Inconsistent behaviour of 8800 GTX hardware Inconsistent output for the same code

I have made an application in Visual studio 2005. The application reads Y image from a file and gives the Y-image to 8800 GTX for processing. I have copied the Y-image to the device memory using cudaMemcpy API of CUDA library. I have written three kernels to calculate 2 different parameter. One kernel(lets name it as kernel1) is called to calculate a parameter and other two kernels(kernel2 and kernel3) are called sequenctially to calculate other parameter.

Time taken by kernel1 is around 0.03 milli seconds. Time taken by kernel2+kernel3 execution (when called after kernel1) is 37 milli seconds. But when kernel2+kernel3 is called without calling kernel1, it takes 0.1 milli seconds. The inputs to “kernel1” and “kernel2+kernel3” are same.

Please guide me how can I get proper performance(0.03 milli seconds for kernel1 and 0.1 milli seconds for kernel2+kernel3) even when I cal the kernels sequentially.

While debugging this issue I have also come across one more problem.

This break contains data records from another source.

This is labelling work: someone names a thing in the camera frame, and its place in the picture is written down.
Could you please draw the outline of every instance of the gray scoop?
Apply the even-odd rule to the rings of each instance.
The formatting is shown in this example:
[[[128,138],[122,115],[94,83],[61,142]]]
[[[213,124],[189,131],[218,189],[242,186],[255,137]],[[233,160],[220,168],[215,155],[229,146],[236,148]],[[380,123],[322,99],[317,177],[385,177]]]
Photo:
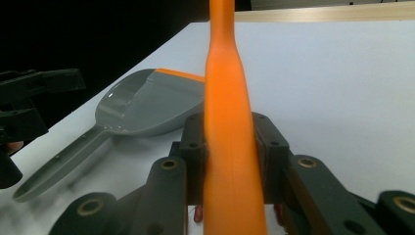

When I run the same piece of code multiple times even without re-compiling it, the results are not produced consistently. :wacko: The same piece of code when ran on device emulation mode, it produces proper results every time.

Please let me know how can I resolve this issue.

I know its a very long post, but I have tried to provide maximum information so that I can get a quick answer. :D

For proper timings in CUDA you should:

  • make sure you do cudaSynchronizeThreads() before starting the timer, and before stopping it, otherwise timings make no sense
  • prerun the kernel one time outside the timing loop, the first time you run a kernel CUDA does some initialisations

There may be different reasons for such behaviour:

  • Your kernel accesses uninitialized/unallocated device memory (as a result of incorrect indexing into something, for example)

  • You have shared memory conflicts (undetectable in device emulation because on host threads are executed sequentally)

  • Your kernel have some syncronization issues.

Are you using cudaThreadSyncronize() somewhere? I guess not.

Then from what you’ve said it follows that kernel1 takes approx. 37 ms, and there are no clues about kernel2 and kernel3.